This exercise calls for every line of the data below with the string "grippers" in it.

==== Collected material

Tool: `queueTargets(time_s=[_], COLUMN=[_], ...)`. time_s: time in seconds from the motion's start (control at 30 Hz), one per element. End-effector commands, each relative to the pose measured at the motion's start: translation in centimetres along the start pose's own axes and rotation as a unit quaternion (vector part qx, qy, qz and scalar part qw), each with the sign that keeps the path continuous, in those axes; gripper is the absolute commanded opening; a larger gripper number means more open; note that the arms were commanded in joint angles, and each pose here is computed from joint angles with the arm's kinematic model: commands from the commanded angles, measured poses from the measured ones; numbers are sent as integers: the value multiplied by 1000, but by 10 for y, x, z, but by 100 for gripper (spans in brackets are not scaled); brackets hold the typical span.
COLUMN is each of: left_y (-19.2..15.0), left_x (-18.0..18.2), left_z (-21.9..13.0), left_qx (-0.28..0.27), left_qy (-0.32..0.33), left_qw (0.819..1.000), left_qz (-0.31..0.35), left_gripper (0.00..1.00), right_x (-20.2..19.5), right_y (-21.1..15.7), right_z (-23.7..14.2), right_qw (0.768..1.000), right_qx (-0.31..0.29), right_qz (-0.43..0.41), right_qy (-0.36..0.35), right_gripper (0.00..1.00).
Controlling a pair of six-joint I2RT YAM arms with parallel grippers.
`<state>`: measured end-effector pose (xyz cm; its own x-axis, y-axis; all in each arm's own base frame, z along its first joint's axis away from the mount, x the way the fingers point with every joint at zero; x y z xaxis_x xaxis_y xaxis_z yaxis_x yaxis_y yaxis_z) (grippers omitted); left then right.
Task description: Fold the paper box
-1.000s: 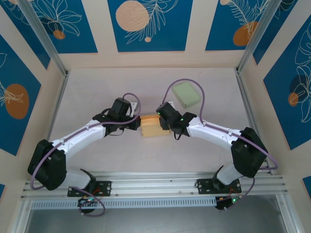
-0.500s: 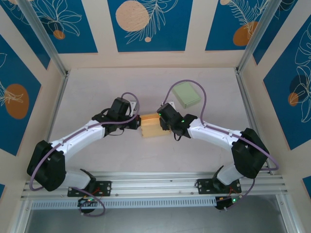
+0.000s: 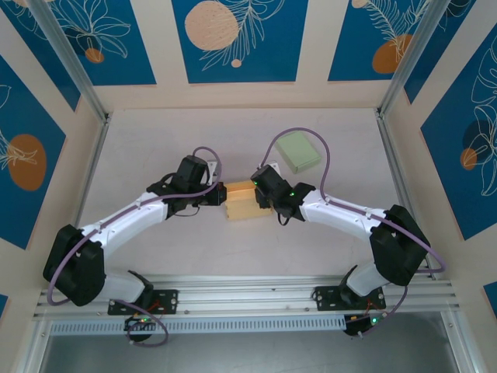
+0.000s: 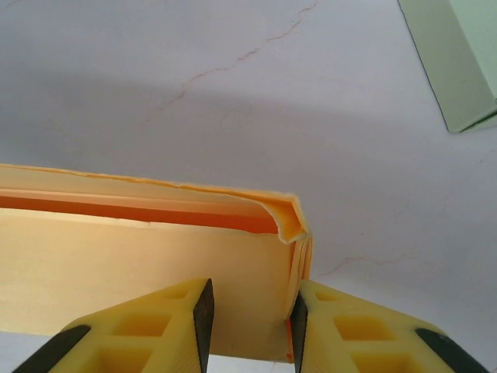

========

(Answer to this problem):
Controlling a pair of six-joint I2RT YAM arms with parallel grippers.
`<state>`: measured end-effector pose (xyz cm; its own x-axis, y-axis; all in each arm's own base frame, z along its first joint's axis away from the mount, x the way the fingers point with every joint at zero; x y z xaxis_x xaxis_y xaxis_z yaxis_x yaxis_y yaxis_z) (grippers omitted); left then right.

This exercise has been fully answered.